What is Board Bill 328?: As reported by the St. Louis Business Journal, the bill "would give Summer Rocks LLC, an affiliate of Los Angeles-based talent agency ICM Partners, exclusive rights to the Gateway Mall on those weekends" - those weekends being those of Memorial Day and Labor Day, which are rather huge weekends for outdoor events in the city.
According to the board bill summary, these restrictions also apply to "certain street rights-of-way adjacent to" the Mall in question, which would include such streets as Market Street and Chestnut Street. The document lays out such issues as the permits and licenses Summer Rocks would need to obtain, the non-complete clause that would make Summer Rocks the exclusive show during those above mentioned weekends, and upon what circumstances the contract between the Saint Louis city and ICM can be terminated.
It's a lengthy read, yes, but if you are a musician in the area or the head of a music festival who had been previously considering laying down roots in Saint Louis, it is absolutely essential.
Who are ICM and what is Summer Rocks?: ICM Partners, according to their website, is "one of the world's largest talent and literary agencies with offices in New York, Los Angeles, and London". One can imagine that if the bill goes through, ICM might be opening a new office closer to the Gateway area. ICM has been around since 1975, during which they have represented clients in about every possible medium of popular media currently available.
Summer Rocks is owned by ICM and is a weekend outdoors music festival that is looking to make Saint Louis their home base. It has already been compared to Chicago's Lollapalooza, which has been one of the Windy City's biggest shows in past years. It has not been made clear what kind of music acts will be welcomed to perform at Summer Rocks.
How will this benefit Saint Louis?: As long forgotten pop star Meja so plainly put it, it's all about the money. Like many festivals before it, Summer Rocks could end up being a major money magnet, drawing in visitors from within the city as well as surrounding areas. The further its reach goes, the more wallets it can draw in to spend money not only on tickets but Saint Louis' hotel, food, and entertainment markets.
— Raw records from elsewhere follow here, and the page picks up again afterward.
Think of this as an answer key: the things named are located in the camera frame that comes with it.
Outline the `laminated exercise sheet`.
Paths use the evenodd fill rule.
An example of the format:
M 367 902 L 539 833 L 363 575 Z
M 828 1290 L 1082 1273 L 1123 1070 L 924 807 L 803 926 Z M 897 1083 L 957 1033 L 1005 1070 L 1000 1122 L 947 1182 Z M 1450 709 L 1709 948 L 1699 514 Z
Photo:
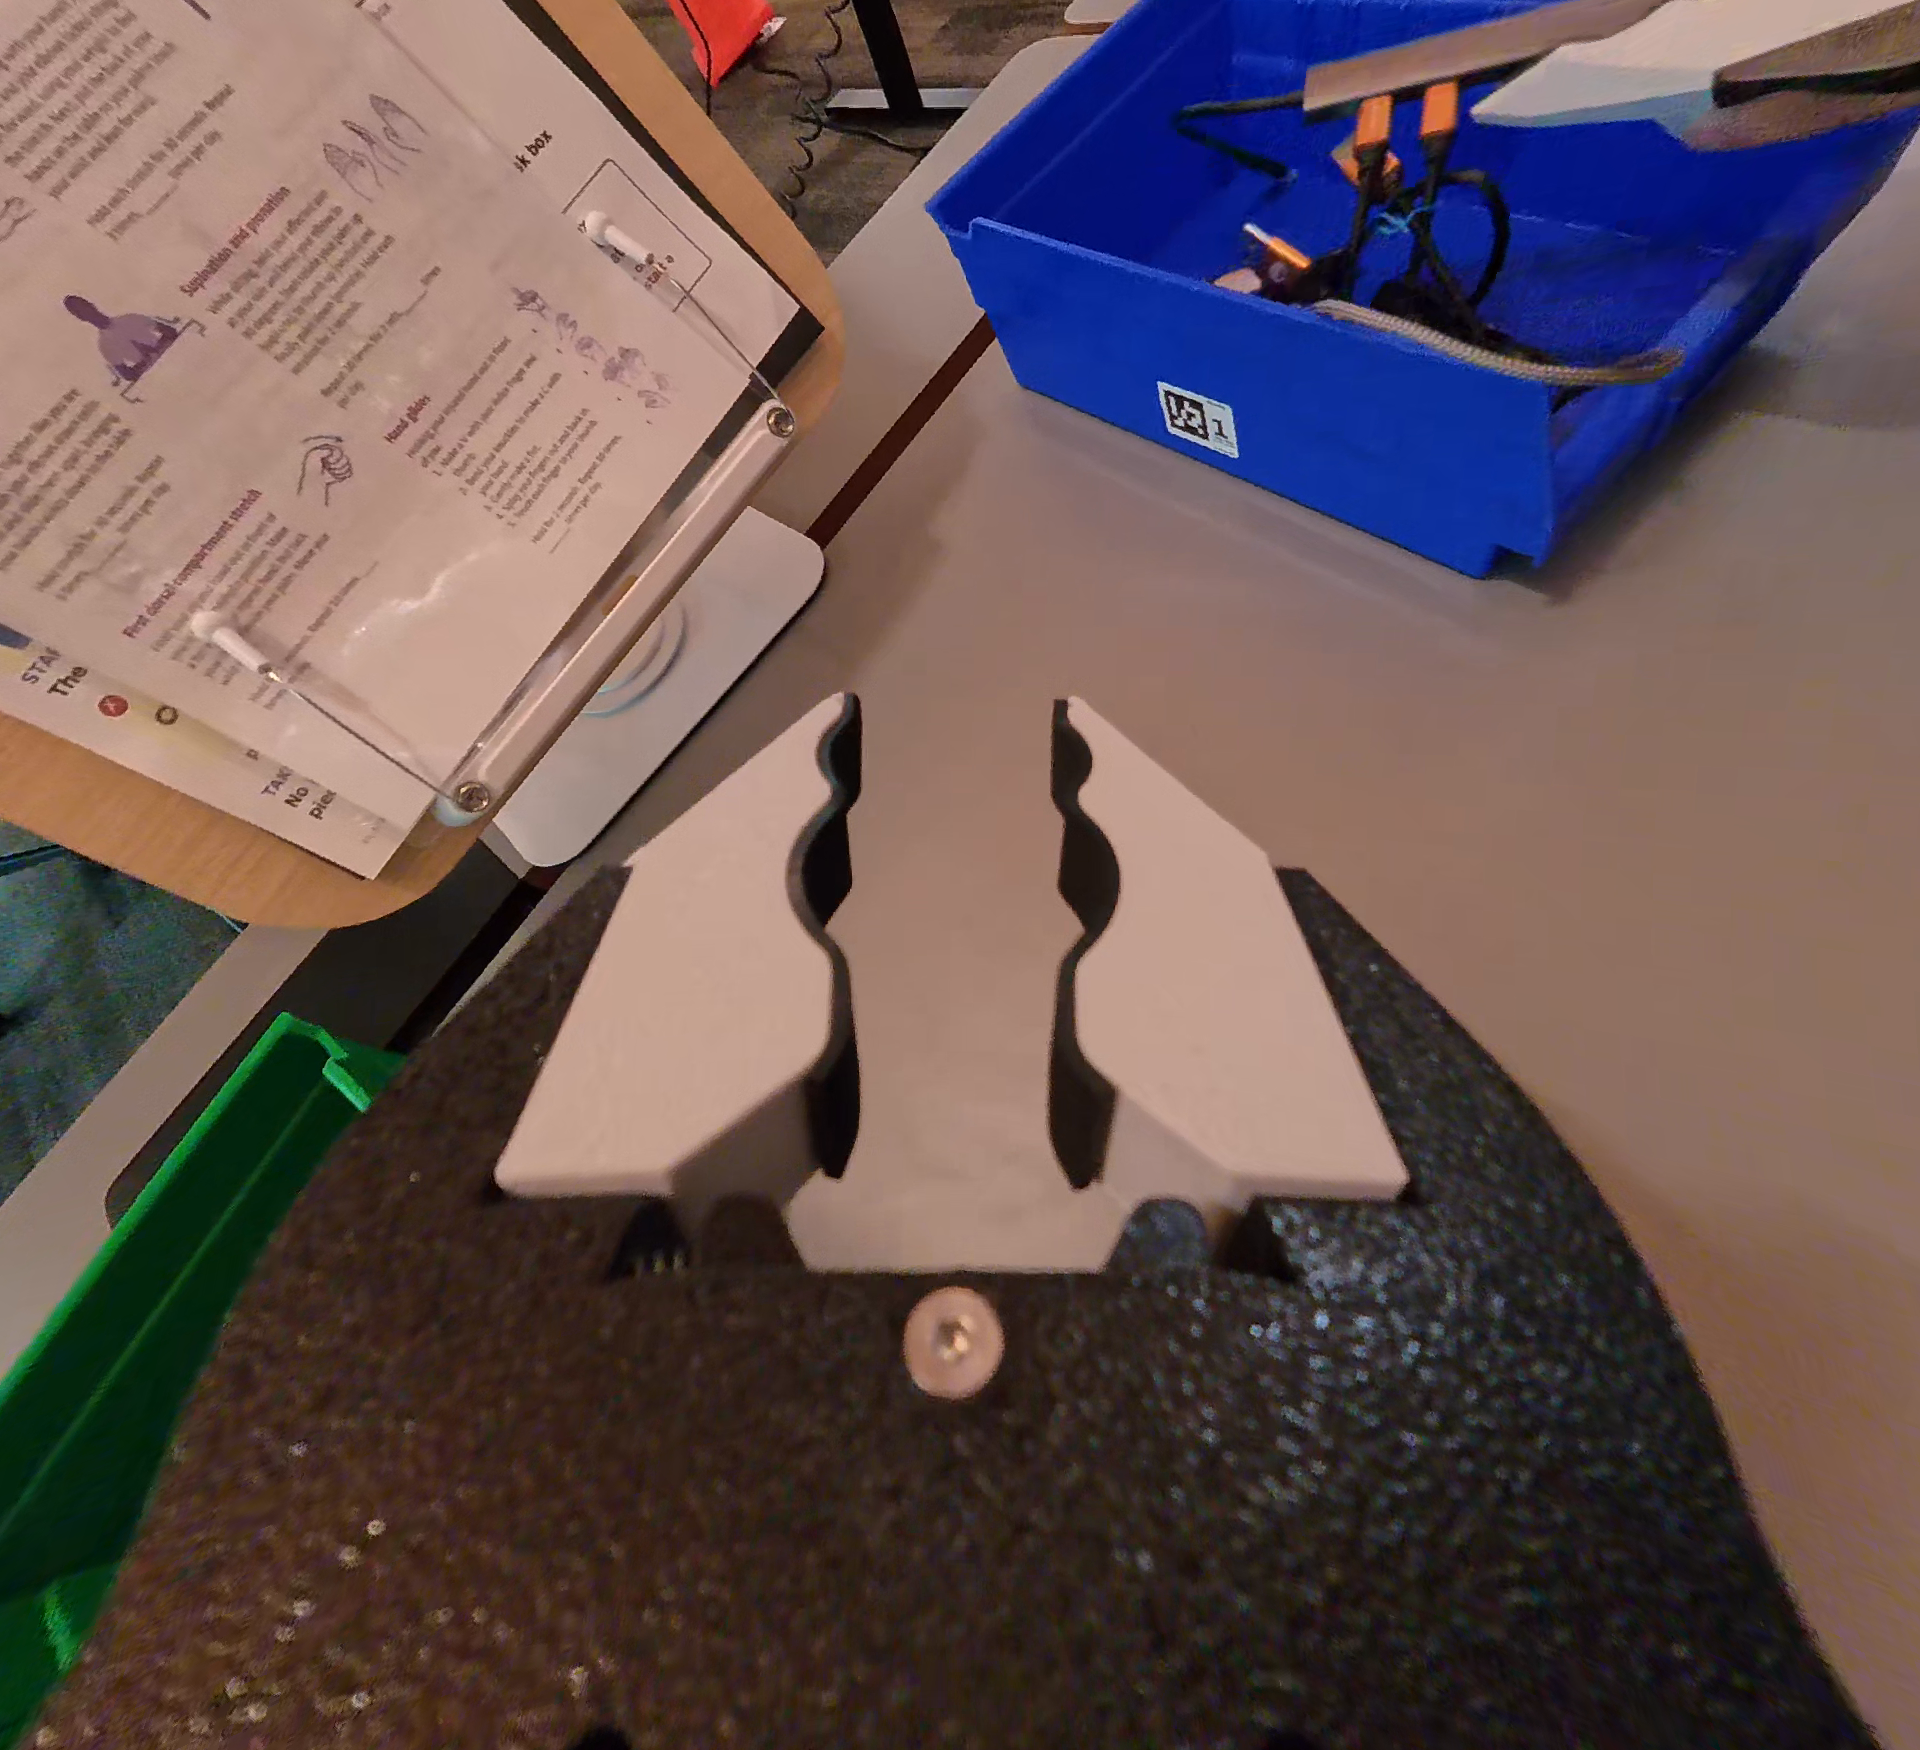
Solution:
M 4 0 L 4 625 L 412 825 L 733 418 L 354 0 Z

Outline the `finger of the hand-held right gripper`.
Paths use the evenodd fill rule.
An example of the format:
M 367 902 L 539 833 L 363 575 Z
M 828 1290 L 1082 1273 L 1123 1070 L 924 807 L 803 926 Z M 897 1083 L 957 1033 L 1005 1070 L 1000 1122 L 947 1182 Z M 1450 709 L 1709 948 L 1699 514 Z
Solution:
M 1919 24 L 1853 23 L 1717 72 L 1706 111 L 1680 129 L 1696 151 L 1806 142 L 1919 107 Z
M 1480 124 L 1696 124 L 1743 64 L 1801 58 L 1820 38 L 1893 41 L 1917 0 L 1668 0 L 1617 35 L 1571 41 L 1472 114 Z

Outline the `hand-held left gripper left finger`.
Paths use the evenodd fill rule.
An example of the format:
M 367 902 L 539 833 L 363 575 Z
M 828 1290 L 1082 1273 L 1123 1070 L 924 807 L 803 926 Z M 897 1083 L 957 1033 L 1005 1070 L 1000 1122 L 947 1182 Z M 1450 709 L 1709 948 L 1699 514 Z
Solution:
M 634 851 L 494 1183 L 516 1199 L 790 1204 L 860 1125 L 851 891 L 861 708 L 837 691 Z

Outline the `white stand base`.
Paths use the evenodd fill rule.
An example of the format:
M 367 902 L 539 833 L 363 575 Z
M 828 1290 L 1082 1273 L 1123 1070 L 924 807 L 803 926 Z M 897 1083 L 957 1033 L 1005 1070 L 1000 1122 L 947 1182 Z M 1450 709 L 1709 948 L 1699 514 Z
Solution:
M 823 584 L 826 552 L 757 509 L 724 533 L 489 827 L 511 869 L 584 855 Z

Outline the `green plastic bin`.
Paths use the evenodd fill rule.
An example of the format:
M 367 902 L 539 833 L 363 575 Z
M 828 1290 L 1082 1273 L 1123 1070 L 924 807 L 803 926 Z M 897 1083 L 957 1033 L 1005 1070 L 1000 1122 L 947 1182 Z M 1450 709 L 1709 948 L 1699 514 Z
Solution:
M 4 1743 L 83 1649 L 255 1259 L 402 1064 L 276 1017 L 7 1372 Z

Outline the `grey usb hub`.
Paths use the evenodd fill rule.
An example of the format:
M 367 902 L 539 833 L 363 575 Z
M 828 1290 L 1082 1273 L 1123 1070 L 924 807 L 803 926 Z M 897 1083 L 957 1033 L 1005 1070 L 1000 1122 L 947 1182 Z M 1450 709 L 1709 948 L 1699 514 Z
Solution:
M 1560 0 L 1450 32 L 1425 35 L 1358 57 L 1316 64 L 1304 111 L 1323 117 L 1375 97 L 1423 92 L 1432 83 L 1498 77 L 1583 41 L 1619 35 L 1673 0 Z

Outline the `wooden document stand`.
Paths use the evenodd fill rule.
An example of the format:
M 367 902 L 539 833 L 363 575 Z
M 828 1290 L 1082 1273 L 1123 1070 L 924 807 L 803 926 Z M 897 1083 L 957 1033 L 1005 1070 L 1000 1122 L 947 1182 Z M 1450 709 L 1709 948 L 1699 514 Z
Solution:
M 829 413 L 845 369 L 845 317 L 822 258 L 741 153 L 709 121 L 689 88 L 638 32 L 617 0 L 530 0 L 539 12 L 515 19 L 587 88 L 628 138 L 670 164 L 693 200 L 710 209 L 728 239 L 749 249 L 782 285 L 818 330 L 780 371 L 773 391 L 734 420 L 726 448 L 704 475 L 685 475 L 677 505 L 641 536 L 647 562 L 607 604 L 589 606 L 587 671 L 545 688 L 545 723 L 509 763 L 485 763 L 447 793 L 447 815 L 427 815 L 397 856 L 375 876 L 358 876 L 245 818 L 215 810 L 121 764 L 4 720 L 4 817 L 50 842 L 110 862 L 160 890 L 241 922 L 342 928 L 382 920 L 434 891 L 485 834 L 503 825 L 593 691 L 638 647 L 726 528 L 750 505 L 773 507 L 766 488 L 786 475 L 786 457 Z

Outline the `blue plastic bin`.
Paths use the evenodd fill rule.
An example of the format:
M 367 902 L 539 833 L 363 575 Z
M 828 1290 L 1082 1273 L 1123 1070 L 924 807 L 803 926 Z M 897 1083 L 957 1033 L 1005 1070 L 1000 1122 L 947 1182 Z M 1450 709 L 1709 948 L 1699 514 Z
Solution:
M 1659 123 L 1488 126 L 1511 241 L 1482 310 L 1553 362 L 1674 351 L 1649 385 L 1562 390 L 1236 295 L 1244 223 L 1345 245 L 1339 121 L 1177 126 L 1193 103 L 1560 0 L 1139 0 L 931 203 L 1020 387 L 1480 576 L 1543 562 L 1784 309 L 1877 198 L 1914 121 L 1696 153 Z

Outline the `orange cone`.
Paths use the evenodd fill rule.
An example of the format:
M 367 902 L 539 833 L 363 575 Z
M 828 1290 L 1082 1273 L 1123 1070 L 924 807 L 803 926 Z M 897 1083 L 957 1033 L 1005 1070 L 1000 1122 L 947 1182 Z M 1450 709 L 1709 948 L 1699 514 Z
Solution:
M 769 0 L 667 0 L 687 35 L 706 92 L 724 83 L 757 49 L 780 32 Z

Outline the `black braided cable orange plugs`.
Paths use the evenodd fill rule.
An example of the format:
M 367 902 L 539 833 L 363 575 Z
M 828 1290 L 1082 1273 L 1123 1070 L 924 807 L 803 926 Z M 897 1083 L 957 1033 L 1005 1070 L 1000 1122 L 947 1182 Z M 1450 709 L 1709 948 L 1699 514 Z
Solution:
M 1246 268 L 1261 296 L 1296 307 L 1345 300 L 1351 295 L 1353 252 L 1309 256 L 1284 235 L 1255 223 L 1243 225 Z
M 1414 241 L 1409 283 L 1432 283 L 1445 305 L 1452 330 L 1477 344 L 1493 346 L 1493 326 L 1482 317 L 1482 305 L 1501 278 L 1511 248 L 1511 211 L 1493 175 L 1479 169 L 1452 169 L 1452 147 L 1458 133 L 1458 83 L 1431 83 L 1423 98 L 1423 151 L 1427 171 L 1419 190 L 1419 203 L 1411 218 Z M 1490 225 L 1490 248 L 1479 280 L 1466 287 L 1452 273 L 1439 248 L 1436 221 L 1443 194 L 1450 187 L 1472 191 L 1484 206 Z
M 1379 207 L 1393 206 L 1397 201 L 1417 201 L 1419 190 L 1427 171 L 1427 164 L 1425 164 L 1425 171 L 1414 182 L 1406 182 L 1406 177 L 1398 173 L 1398 167 L 1395 164 L 1395 153 L 1391 147 L 1397 103 L 1398 103 L 1397 97 L 1375 97 L 1358 107 L 1358 123 L 1355 123 L 1353 140 L 1351 140 L 1351 155 L 1347 160 L 1351 165 L 1349 175 L 1355 190 L 1355 207 L 1353 207 L 1353 218 L 1351 218 L 1351 225 L 1349 225 L 1349 233 L 1345 241 L 1345 248 L 1353 252 L 1353 280 L 1351 280 L 1351 295 L 1347 299 L 1349 303 L 1358 300 L 1362 260 L 1369 239 L 1375 233 L 1373 223 L 1379 213 Z M 1409 266 L 1400 277 L 1391 278 L 1388 285 L 1381 287 L 1373 307 L 1381 313 L 1400 315 L 1405 318 L 1409 318 L 1414 310 L 1423 310 L 1429 315 L 1429 324 L 1434 326 L 1440 334 L 1468 341 L 1452 330 L 1452 320 L 1449 318 L 1449 313 L 1439 299 L 1436 285 L 1429 280 L 1409 283 L 1406 280 Z

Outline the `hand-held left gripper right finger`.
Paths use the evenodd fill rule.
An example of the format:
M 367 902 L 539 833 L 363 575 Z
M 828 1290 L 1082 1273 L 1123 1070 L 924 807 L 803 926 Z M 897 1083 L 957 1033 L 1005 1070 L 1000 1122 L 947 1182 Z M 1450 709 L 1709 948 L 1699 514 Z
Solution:
M 1391 1204 L 1413 1182 L 1277 867 L 1084 697 L 1051 720 L 1051 1144 L 1115 1204 Z
Plus, it's not like ICM is not getting the Gateway Mall and surrounding areas for free. ICM will have to pay for the privilege, as well as cover the city's losses if they are forced to cancel the event, which equals more money in Saint Louis' official coffers.
Okay, so why is Board Bill 328 so controversial?: For one, the non-compete clause, which would completely shut out any outside festivals that are the same size and scope as Summer Rocks - for a maximum of twenty years. That is enough time to effectively close out any festivals and send them to other cities that aren't beholden to outside forces. Next, ICM is a California company, does not have roots in Saint Louis, and has made no outward interest to include Saint Louis talents for its Summer Rocks festival plans.
The bill has already lead to a MoveOn.org petition, created by Jeremy Segel-Moss from the Bottoms Up Blues Gang, which addresses all the issues its signers find odious about it, including "the 10-20 year Non-Compete Clause, lack of inclusion of St. Louis music, food and art, the displacement of already existing world class events, and the lack of an impact study on how Summer Rocks will affect St. Louis events and organizations".
What is happening now?: The Board Bill 328 is expected to be decided upon by Mayor Francis Slay at the earliest in the later part of April. What form it takes when it reaches Slay's desk, however, depends upon what the city alderman decide upon during their meetings. There is even a chance the non-compete clause will be weakened or cut completely, if local musicians can manage to put enough pressure on the board.
The bill has already been amended recently to address such issues as what events would be excluded from the Summer Rocks non-compete clause, the types of festivals that can be effected by the bill, and the standards that Summer Rocks must meet so it can have its contract renewed after the first ten years.
The current amended version of Board Bill 328 is available to be read online as a downloadable PDF.